→ ACTIVITY: Pictures stay out; everything else in the entries below is to be duplicated exactly.

→ DATA FOR THIS EXERCISE:
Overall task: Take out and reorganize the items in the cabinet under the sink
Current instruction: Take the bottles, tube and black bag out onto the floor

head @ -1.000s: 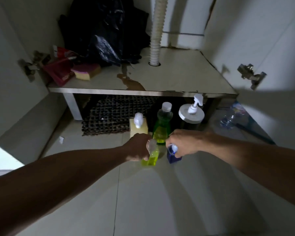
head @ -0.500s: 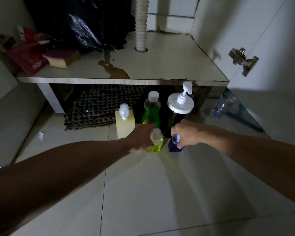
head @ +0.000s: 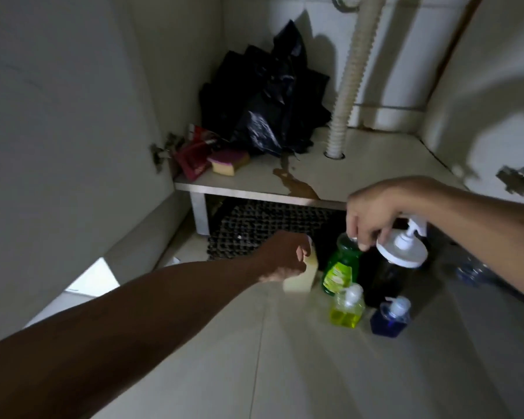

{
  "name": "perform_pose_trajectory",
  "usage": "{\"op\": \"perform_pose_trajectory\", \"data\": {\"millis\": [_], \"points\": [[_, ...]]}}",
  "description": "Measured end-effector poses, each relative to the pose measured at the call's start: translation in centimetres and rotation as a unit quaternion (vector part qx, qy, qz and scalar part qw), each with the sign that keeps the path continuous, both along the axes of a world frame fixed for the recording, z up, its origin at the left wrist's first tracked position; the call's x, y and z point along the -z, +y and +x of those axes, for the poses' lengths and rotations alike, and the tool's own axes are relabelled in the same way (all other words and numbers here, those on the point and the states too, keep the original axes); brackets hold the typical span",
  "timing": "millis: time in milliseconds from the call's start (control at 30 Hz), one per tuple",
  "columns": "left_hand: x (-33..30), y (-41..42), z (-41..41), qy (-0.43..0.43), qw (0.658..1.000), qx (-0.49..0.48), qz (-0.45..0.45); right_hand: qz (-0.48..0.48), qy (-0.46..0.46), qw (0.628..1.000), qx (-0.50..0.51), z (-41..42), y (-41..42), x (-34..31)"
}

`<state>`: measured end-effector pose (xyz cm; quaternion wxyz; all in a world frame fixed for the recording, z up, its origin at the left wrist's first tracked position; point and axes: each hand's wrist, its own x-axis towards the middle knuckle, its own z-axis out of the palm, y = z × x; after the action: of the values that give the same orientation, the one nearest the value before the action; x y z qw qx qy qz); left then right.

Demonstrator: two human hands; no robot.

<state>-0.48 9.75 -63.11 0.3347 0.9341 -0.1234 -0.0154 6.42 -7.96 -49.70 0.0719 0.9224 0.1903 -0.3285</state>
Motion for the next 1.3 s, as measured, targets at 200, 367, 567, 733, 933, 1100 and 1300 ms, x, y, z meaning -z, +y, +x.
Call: {"op": "perform_pose_trajectory", "data": {"millis": [200, 367, 567, 733, 933, 1100, 1300], "points": [[-6.6, 9.2, 1.7, -0.091, 0.977, -0.187, 0.049, 0.228, -0.09, 0.97, 0.01, 3.3, 8.1, -4.6], [-10.6, 15.2, 4.5, -0.17, 0.92, -0.302, 0.182, 0.293, -0.122, 0.948, 0.001, 5.4, 14.7, -3.5], [-11.0, 16.8, 8.2, -0.141, 0.799, -0.288, 0.509, 0.286, -0.202, 0.935, -0.052, 8.0, 21.5, -0.3], [-8.8, 17.7, 10.9, -0.095, 0.795, -0.281, 0.529, 0.296, -0.21, 0.931, -0.03, 10.4, 23.6, 3.4], [-9.0, 18.4, 12.3, -0.068, 0.846, -0.37, 0.379, 0.33, -0.268, 0.904, -0.042, 12.4, 21.9, 5.3], [-9.8, 18.5, 12.1, -0.053, 0.823, -0.346, 0.448, 0.385, -0.277, 0.88, -0.012, 12.2, 19.0, 6.3], [-11.1, 18.3, 11.5, -0.046, 0.872, -0.308, 0.379, 0.384, -0.228, 0.895, 0.001, 11.0, 15.6, 5.1]]}}
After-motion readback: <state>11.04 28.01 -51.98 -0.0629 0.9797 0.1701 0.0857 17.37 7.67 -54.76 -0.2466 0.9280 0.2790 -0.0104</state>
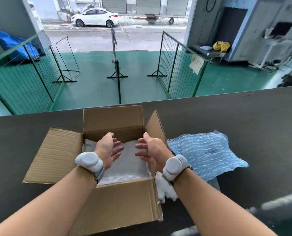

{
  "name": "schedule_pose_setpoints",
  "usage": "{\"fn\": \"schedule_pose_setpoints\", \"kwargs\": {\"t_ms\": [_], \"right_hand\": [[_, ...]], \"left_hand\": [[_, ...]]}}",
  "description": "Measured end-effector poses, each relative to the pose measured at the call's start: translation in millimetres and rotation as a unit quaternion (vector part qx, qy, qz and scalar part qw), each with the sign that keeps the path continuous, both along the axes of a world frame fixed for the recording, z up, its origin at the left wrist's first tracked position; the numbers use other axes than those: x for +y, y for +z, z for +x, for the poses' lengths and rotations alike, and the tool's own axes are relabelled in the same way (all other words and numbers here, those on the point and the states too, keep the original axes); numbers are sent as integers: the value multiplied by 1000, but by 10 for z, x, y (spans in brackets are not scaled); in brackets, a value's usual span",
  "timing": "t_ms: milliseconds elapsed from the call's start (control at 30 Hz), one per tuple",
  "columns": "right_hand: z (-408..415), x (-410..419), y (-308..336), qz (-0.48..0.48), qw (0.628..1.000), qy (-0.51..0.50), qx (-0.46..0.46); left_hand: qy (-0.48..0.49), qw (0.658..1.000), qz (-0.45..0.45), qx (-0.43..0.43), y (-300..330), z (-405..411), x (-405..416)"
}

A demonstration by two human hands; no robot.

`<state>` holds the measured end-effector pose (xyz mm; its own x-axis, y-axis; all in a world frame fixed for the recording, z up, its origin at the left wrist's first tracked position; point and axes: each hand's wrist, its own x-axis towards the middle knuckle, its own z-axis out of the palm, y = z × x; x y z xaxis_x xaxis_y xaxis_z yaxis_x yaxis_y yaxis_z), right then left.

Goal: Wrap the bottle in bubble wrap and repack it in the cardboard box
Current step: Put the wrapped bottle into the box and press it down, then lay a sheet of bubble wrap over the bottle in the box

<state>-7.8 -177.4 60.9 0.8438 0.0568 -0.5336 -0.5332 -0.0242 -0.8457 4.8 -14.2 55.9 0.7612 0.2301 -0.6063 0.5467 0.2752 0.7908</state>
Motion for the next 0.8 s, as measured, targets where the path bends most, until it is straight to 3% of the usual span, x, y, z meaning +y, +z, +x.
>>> {"fn": "schedule_pose_setpoints", "kwargs": {"t_ms": [167,400,600,800], "right_hand": [[-76,-612,551,56,996,-53,-53],[-194,-1746,767,44,980,-177,-82],[-333,-2536,579,25,963,-266,-44],[-447,-3128,-11,27,946,-318,59]], "left_hand": [[-74,995,-37,-49,448,192,-901],[-141,984,-49,-95,720,299,-2086],[-203,978,-3,-39,460,268,-2866],[-270,960,35,71,-120,105,-3314]]}}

→ RESULT OF THE EXERCISE:
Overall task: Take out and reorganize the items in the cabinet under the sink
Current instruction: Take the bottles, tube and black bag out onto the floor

head @ -1.000s: 
head @ -0.500s: 
head @ +0.000s: 

{
  "name": "perform_pose_trajectory",
  "usage": "{\"op\": \"perform_pose_trajectory\", \"data\": {\"millis\": [_], \"points\": [[_, ...]]}}",
  "description": "Measured end-effector poses, each relative to the pose measured at the call's start: translation in centimetres and rotation as a unit quaternion (vector part qx, qy, qz and scalar part qw), each with the sign that keeps the path continuous, both along the axes of a world frame fixed for the recording, z up, its origin at the left wrist's first tracked position; the call's x, y and z point along the -z, +y and +x of those axes, for the poses' lengths and rotations alike, and the tool's own axes are relabelled in the same way (all other words and numbers here, those on the point and the states too, keep the original axes); brackets hold the typical span",
  "timing": "millis: time in milliseconds from the call's start (control at 30 Hz), one per tuple",
  "columns": "left_hand: x (-33..30), y (-41..42), z (-41..41), qy (-0.43..0.43), qw (0.658..1.000), qx (-0.49..0.48), qz (-0.45..0.45); right_hand: qz (-0.48..0.48), qy (-0.46..0.46), qw (0.628..1.000), qx (-0.50..0.51), z (-41..42), y (-41..42), x (-34..31)"
}

`<state>`: measured end-effector pose (xyz cm; quaternion wxyz; all in a world frame fixed for the recording, z up, its origin at the left wrist's first tracked position; point and axes: each hand's wrist, its own x-axis towards the middle knuckle, its own z-axis out of the palm, y = z × x; after the action: of the values that give the same orientation, the one nearest the value before the action; x y z qw qx qy qz); left then right.

Demonstrator: two human hands; no robot.

<state>-0.48 9.75 -63.11 0.3347 0.9341 -0.1234 -0.0154 6.42 -7.96 -49.70 0.0719 0.9224 0.1903 -0.3285</state>
Motion for the next 1.3 s, as measured, targets at 200, 367, 567, 733, 933, 1100 and 1300 ms, x, y, z meaning -z, +y, +x.
Call: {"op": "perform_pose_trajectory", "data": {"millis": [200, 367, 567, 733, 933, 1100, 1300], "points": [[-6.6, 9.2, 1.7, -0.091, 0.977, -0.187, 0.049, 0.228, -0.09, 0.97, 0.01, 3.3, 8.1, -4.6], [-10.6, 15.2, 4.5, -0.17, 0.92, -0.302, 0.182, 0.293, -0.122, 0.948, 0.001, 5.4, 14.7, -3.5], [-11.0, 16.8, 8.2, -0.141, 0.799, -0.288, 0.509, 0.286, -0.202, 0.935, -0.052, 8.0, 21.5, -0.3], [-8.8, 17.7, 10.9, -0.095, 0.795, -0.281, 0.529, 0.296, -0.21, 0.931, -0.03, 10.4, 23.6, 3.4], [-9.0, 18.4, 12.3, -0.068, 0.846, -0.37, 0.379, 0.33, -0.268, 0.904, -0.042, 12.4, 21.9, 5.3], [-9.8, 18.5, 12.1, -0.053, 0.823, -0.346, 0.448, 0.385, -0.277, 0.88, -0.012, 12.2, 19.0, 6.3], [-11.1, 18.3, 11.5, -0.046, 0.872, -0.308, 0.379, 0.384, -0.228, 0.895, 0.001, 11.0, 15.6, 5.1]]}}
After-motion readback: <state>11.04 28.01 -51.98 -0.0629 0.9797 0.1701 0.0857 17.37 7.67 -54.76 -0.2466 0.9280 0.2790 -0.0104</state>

{
  "name": "schedule_pose_setpoints",
  "usage": "{\"fn\": \"schedule_pose_setpoints\", \"kwargs\": {\"t_ms\": [_], \"right_hand\": [[_, ...]], \"left_hand\": [[_, ...]]}}",
  "description": "Measured end-effector poses, each relative to the pose measured at the call's start: translation in millimetres and rotation as a unit quaternion (vector part qx, qy, qz and scalar part qw), each with the sign that keeps the path continuous, both along the axes of a world frame fixed for the recording, z up, its origin at the left wrist's first tracked position; the numbers use other axes than those: x for +y, y for +z, z for +x, for the poses' lengths and rotations alike, and the tool's own axes are relabelled in the same way (all other words and numbers here, those on the point and the states too, keep the original axes); numbers are sent as integers: the value multiplied by 1000, but by 10 for z, x, y (spans in brackets are not scaled); in brackets, a value's usual span",
  "timing": "t_ms: milliseconds elapsed from the call's start (control at 30 Hz), one per tuple",
  "columns": "right_hand: z (-408..415), x (-410..419), y (-308..336), qz (-0.48..0.48), qw (0.628..1.000), qy (-0.51..0.50), qx (-0.46..0.46); left_hand: qy (-0.48..0.49), qw (0.658..1.000), qz (-0.45..0.45), qx (-0.43..0.43), y (-300..330), z (-405..411), x (-405..416)"
}

A demonstration by two human hands; no robot.

`<state>` holds the measured end-effector pose (xyz mm; its own x-axis, y-axis; all in a world frame fixed for the recording, z up, its origin at the left wrist's first tracked position; point and axes: each hand's wrist, its own x-axis towards the middle knuckle, its own z-axis out of the palm, y = z × x; x y z xaxis_x xaxis_y xaxis_z yaxis_x yaxis_y yaxis_z), right then left.

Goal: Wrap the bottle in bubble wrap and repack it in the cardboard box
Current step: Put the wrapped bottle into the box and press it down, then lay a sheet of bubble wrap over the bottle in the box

<state>-7.8 -177.4 60.9 0.8438 0.0568 -0.5336 -0.5332 -0.0242 -0.8457 4.8 -14.2 55.9 0.7612 0.2301 -0.6063 0.5467 0.2752 0.7908</state>
Motion for the next 0.8 s, as measured, targets where the path bends most, until it is straight to 3% of the usual span, x, y, z meaning +y, +z, +x.
>>> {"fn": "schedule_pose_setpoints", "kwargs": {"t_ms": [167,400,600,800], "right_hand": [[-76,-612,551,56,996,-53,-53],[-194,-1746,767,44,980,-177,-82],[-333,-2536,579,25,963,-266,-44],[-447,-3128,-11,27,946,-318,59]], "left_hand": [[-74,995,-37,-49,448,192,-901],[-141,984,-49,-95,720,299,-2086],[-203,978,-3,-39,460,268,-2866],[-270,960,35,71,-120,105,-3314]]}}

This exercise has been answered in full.